Он сглотнул ком, вставший в горле, и его лицо исказила гримаса стыда и боли.
— Откуда? — прошептал он.
— Анна перед смертью сказала. Она каялась.
Он сполз с кровати и опустился на пол, уткнувшись лицом в ее колени, и его могучие плечи задрожали.
— Прости меня, Варя, прости. Сам не знаю, что нашло на меня тогда, какая слепота. И перед братом покойным виноват, и перед Аней, и перед тобой, больше всего перед тобой.
— Степан, мы можем все попробовать с чистого листа. Но ты должен усвоить раз и навсегда — я больше не буду покорной и послушной женой. Я человек, у которого есть свои мысли, свои чувства, свои желания, с которыми тоже нужно считаться…

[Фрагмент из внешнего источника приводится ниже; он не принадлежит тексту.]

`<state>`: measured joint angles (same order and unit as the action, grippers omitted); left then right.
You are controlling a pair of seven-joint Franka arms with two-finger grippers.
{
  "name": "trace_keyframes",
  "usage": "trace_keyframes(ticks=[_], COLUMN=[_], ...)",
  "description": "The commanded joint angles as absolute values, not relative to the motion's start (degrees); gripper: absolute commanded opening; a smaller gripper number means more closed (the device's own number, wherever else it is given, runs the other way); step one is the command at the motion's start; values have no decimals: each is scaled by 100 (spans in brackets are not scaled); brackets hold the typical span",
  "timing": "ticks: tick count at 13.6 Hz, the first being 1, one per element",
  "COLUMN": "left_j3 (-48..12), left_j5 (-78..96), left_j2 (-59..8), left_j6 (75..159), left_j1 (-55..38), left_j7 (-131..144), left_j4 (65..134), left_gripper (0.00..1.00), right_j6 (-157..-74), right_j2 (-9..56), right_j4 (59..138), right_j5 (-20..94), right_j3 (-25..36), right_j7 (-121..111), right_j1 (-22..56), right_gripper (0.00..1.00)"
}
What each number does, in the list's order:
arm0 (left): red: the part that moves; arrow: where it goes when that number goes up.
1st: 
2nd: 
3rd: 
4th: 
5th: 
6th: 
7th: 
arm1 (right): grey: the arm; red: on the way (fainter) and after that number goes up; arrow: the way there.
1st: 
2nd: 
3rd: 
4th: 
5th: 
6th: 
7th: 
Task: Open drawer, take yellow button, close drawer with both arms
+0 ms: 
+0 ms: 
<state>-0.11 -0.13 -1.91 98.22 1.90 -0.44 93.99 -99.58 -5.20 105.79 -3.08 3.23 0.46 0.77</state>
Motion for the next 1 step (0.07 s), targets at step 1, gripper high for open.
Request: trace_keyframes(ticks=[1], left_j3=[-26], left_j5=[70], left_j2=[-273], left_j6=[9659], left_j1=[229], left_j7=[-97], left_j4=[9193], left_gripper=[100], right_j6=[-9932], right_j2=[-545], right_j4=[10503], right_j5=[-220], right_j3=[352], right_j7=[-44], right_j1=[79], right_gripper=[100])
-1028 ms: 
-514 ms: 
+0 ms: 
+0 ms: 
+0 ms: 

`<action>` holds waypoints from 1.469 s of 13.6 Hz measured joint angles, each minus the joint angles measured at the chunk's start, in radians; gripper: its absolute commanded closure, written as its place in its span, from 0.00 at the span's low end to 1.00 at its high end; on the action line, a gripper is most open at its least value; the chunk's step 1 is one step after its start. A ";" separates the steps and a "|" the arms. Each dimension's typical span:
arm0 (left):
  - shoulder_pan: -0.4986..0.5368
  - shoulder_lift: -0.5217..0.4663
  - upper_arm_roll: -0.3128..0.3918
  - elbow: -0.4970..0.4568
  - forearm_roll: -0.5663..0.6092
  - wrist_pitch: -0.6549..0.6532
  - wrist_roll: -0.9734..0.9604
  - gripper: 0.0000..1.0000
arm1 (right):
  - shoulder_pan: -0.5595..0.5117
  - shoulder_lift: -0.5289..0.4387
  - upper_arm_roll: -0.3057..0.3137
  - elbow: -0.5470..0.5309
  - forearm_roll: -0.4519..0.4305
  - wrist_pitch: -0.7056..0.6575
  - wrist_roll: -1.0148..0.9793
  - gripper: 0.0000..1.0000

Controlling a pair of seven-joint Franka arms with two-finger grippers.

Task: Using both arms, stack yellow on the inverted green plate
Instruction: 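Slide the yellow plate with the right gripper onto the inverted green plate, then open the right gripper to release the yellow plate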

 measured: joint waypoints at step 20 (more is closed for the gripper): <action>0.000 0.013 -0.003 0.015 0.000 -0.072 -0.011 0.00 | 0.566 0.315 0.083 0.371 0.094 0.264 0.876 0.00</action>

— Все будет по-другому, Варечка, все будет по-другому. Я обещаю. Я докажу это тебе.
ЭПИЛОГ
Полгода прошло с тех пор, как Степан вернулся домой. Детей они официально записали на себя и вместе их воспитывали, и для всех в селе они были одной большой, дружной семьей. Варя каждый раз с тихим изумлением наблюдала за мужем — он стал внимательным, заботливым, по-настоящему нежным. Он помогал по хозяйству, нянчился с детьми, а по вечерам мог просто сидеть рядом и держать ее за руку, рассказывая о своих планах на их общее будущее.
И вот однажды, отправив всех троих детей к бабушке, она сама пришла к нему в горницу, где он что-то мастерил для Маши.
— Ты.. — он удивленно посмотрел на нее, видя, как она медленно, с легкой улыбкой развязывает тесемки своей кофты.
— Я хочу ребенка. Еще одного сына. Муж ты в конце концов или нет? — сказала она, и в ее глазах плескалось не показное, а самое что ни на есть настоящее счастье.
Он рассмеялся, счастливый, понимающий смех, и, подхватив ее на руки, понял, что наконец-то смог растопить многолетний лед в сердце своей когда-то непокорной, а теперь самой любимой и желанной жены. За окном кружились первые снежинки, предвещая долгую, но на этот раз по-настоящему теплую зиму, а в их общем доме, выстраданном и прощенном, наконец воцарился мир.